Education

Making the most of your relationship with parents

This issue explores how you can evaluate and improve your school's relationship with parents, presenting the vital questions to ask of your school and staff. How do you view the parents at your school? Friend or foe?

Let's hope the answer is friend. Like all friends there will be times when you don't see eye to eye, but for 99% of the time you get on well together, sharing similar points of view and generally wanting the same sort of things.

Schools need parents who want to support the education of their children and parents need good schools who want to provide the best possible education for the children in their care. So, if you want to make the most of your school's relationship with parents you need to ensure that the parents are a good friend to the school.

This doesn't mean you need to have a personal friendship with every parent but it does mean that parents want to see in schools those qualities one values in a good friend. Most of us hope that our friends are people who listen to us, are interested in what we do, say and have to offer, stand by us, understand when we aren't at our best and are with us at the best and worst of times.

How many ticks would parents give if they were asked the following: Is your school welcoming to parents, is it a listening school and one which values all that parents can offer? Is it supportive of them and their child when things aren't going too well in a family?

Do staff know how to respond appropriately when parents behave in particular ways? Even if you are confident that your school would get ticks to all the questions you need to regularly put the relationship under the microscope and analyse what it is that you are doing that works well and why, what is going less well and why, what you could stop doing and what is it you need to do differently and better.
You can never take your school's relationship with parents for granted and you need to start developing that relationship before children start school with you.

Are you aware of how much influence your school's reputation in the community has on how future and current parents see their relationship with you? Yes, in some schools it can be much harder to establish the relationship than others. Perhaps you are in a school where parents' own school days may not have been a positive experience. Or perhaps the majority of your pupils arrive by bus each day and you don't see parents on a daily basis.

You may be in a school where there has been a quick turnover of school leaders and parents have stopped making the effort to get to know the new leader. Whatever situation you are in, the relationship you have with parents will make a real difference to how their children progress, learn and develop and you need to keep working at it.

The approach must pay attention to relationship building with prospective parents as much as with current parents. So what is the strategic approach you adopt in your work with parents and how do you monitor and evaluate this work?

Here are four questions I ask schools when I am talking to them about their work with parents. Why not raise these at forthcoming staff and governor meetings?

The answers can often be surprising and should give you a good insight in to how the governors and staff see their responsibilities in this area. Usually, the answers tell the school leaders what needs to be done to improve things and often a lot more as well.

What is the school's strategic approach to making the most of its relationship with parents?
What is the school's policy and aims for this area?

Do all staff, especially new staff, receive training in working with parents so that they can perform their role even better?

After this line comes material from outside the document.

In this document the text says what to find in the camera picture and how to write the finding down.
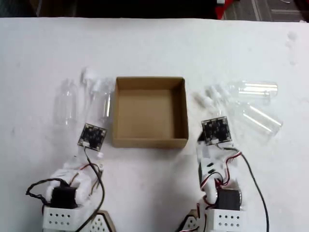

Have staff received recent and updated training in communicating with adults - on paper, face to face, by telephone, text and email?

These are not random questions. The answers give precise information about how people perceive the school's relationship with parents, the expectations they have of them, the standards of behaviour, attitudes and tone they adopt in their communication with parents, how consistently school policy is applied and, importantly, how personal values and beliefs impact on the relationship.

By the end of the discussion school leaders often have the answers as to why some members of staff are perceived more positively by parents than others and vice versa.

Why not take your relationship with parents forward by considering the points raised in recent e-bulletins. All e-bulletins this term are part of a series with a common theme. So for example, e-bulletin 25 looked at some of the skills that support children in getting the most out of school.

You could take these skills and consider with staff and governors how to involve parents more and better in your work in this area. From e-bulletin 24 you may be looking at professional development for staff. Better communication with parents could be high on the agenda for professional development.
Because of the difference that getting this area right can make you can't leave anything to chance. Its further development should be a key part of a member of staff's role.

Workforce reform has opened up many opportunities for rethinking traditional structures and leadership teams. Could it be a higher level teaching assistant or a member of your welfare and support staff who is best placed to take forward work in this area? Or it may be the deputy headteacher or a governor. You will know what is right for the structure in your school. What does matter is that the relationship is taken seriously. You do this by strategically planning for its continued improvement and development. Then you will know that making the most of your school's relationship with parents is benefitting all children.